Described in the following code is a concept that defines a domain operation named Sequence Alignment represented by  **operation_0292**. The concept description defines its subclasses, restrictions, and relationships with other domain elements.

    <!-- http://edamontology.org/operation_0292 -->
    <owl:Class rdf:about="http://edamontology.org/operation_0292">
        <rdfs:subClassOf rdf:resource="http://edamontology.org/operation_2403"/>
        <rdfs:subClassOf rdf:resource="http://edamontology.org/operation_2451"/>
        <rdfs:subClassOf rdf:resource="http://edamontology.org/operation_2928"/>
        <rdfs:subClassOf>
            <owl:Restriction>
                <owl:onProperty rdf:resource="http://edamontology.org/has_output"/>
                <owl:someValuesFrom rdf:resource="http://edamontology.org/data_0863"/>
            </owl:Restriction>
        </rdfs:subClassOf>
        <created_in>beta12orEarlier</created_in>
        <oboInOwl:comment>Includes methods that align sequence profiles (representing sequence alignments): ethods might perform one-to-one, one-to-many or many-to-many comparisons.  See also &apos;Sequence alignment comparison&apos;.</oboInOwl:comment>
        <oboInOwl:hasDefinition>Align (identify equivalent sites within) molecular sequences.</oboInOwl:hasDefinition>
        <oboInOwl:hasExactSynonym>Sequence alignment construction</oboInOwl:hasExactSynonym>
        <oboInOwl:hasExactSynonym>Sequence alignment generation</oboInOwl:hasExactSynonym>
        <oboInOwl:hasNarrowSynonym>Consensus-based sequence alignment</oboInOwl:hasNarrowSynonym>
        <oboInOwl:hasNarrowSynonym>Constrained sequence alignment</oboInOwl:hasNarrowSynonym>
        <oboInOwl:hasNarrowSynonym>Multiple sequence alignment (constrained)</oboInOwl:hasNarrowSynonym>
        <oboInOwl:hasNarrowSynonym>Sequence alignment (constrained)</oboInOwl:hasNarrowSynonym>
        <oboInOwl:inSubset rdf:resource="http://purl.obolibrary.org/obo/edam#edam"/>
        <oboInOwl:inSubset rdf:resource="http://purl.obolibrary.org/obo/edam#operations"/>
        <rdfs:comment>See also &quot;Read mapping&quot;</rdfs:comment>
        <rdfs:label>Sequence alignment</rdfs:label>
        <rdfs:seeAlso rdf:resource="https://en.wikipedia.org/wiki/Sequence_alignment"/>
    </owl:Class>

#### ExpLine
Expline is the second module.
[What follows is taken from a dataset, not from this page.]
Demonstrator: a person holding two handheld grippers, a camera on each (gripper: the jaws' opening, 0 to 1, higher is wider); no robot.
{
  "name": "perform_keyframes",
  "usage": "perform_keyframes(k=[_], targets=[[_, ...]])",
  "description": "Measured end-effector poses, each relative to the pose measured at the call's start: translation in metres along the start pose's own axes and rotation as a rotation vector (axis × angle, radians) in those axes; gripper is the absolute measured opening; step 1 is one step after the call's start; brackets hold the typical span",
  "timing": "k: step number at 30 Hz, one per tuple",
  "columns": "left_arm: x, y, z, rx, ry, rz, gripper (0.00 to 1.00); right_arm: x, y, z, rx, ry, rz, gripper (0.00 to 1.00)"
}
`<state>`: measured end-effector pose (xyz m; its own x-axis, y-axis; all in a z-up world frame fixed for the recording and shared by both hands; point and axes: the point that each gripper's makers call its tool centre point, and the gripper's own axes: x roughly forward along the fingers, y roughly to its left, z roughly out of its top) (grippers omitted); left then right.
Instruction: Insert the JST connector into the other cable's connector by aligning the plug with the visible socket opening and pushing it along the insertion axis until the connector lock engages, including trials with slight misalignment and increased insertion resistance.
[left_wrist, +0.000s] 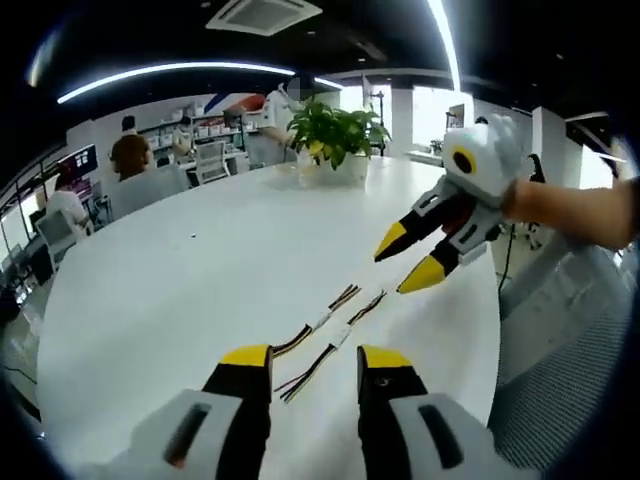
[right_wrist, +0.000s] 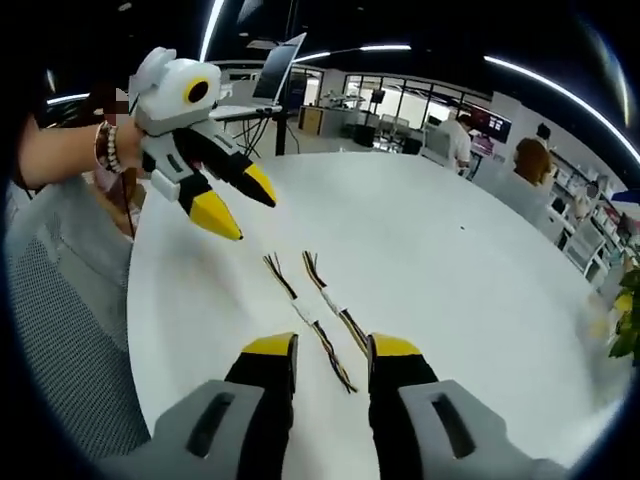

In this module, the experiment is specified as a set of activities in the abstract form, considering the domain operations provided by the first module. The scientist defines what the experiment will perform, not how the operations run. The experiment is defined as a set of domain activities that consume and generate datasets used on the flow. Considering the variabilities on the workflow structure, we used the [Experiment Line approach](https://link.springer.com/chapter/10.1007/978-3-642-02279-1_20) to describe three types of activities: mandatory (essential to the experiment), optional (activities which can be removed from the experiment), and variant (can be executed by different programs or scripts). 

#### ProvONE
To compose the third module, we used [ProvONE](http://jenkins-1.dataone.org/jenkins/view/Documentation%20Projects/job/ProvONE-Documentation-trunk/ws/provenance/ProvONE/v1/provone.html) as an OntoExpLine sub-ontology. Unlike the ExpLine module, the ProvONE branch defines concrete components: what programs or scripts implement the domain operations defined as expline activities, and what the implementer consumes/generates.

#### Metadata - DC
The last module is the OntoExpLine Metadata branch composed by [Dublin Core](https://www.dublincore.org/specifications/dublin-core/usageguide/elements/).  Metadata represents a category of data used to describe data and in workflow describe the experiment elements such as resources, services, dependencies, consumed/generated data, etc. In `MAESTRO`, we used the Dublin Core data model, composed of fifteen elements and characterized mainly because of the ease of use and adaptability to different description levels.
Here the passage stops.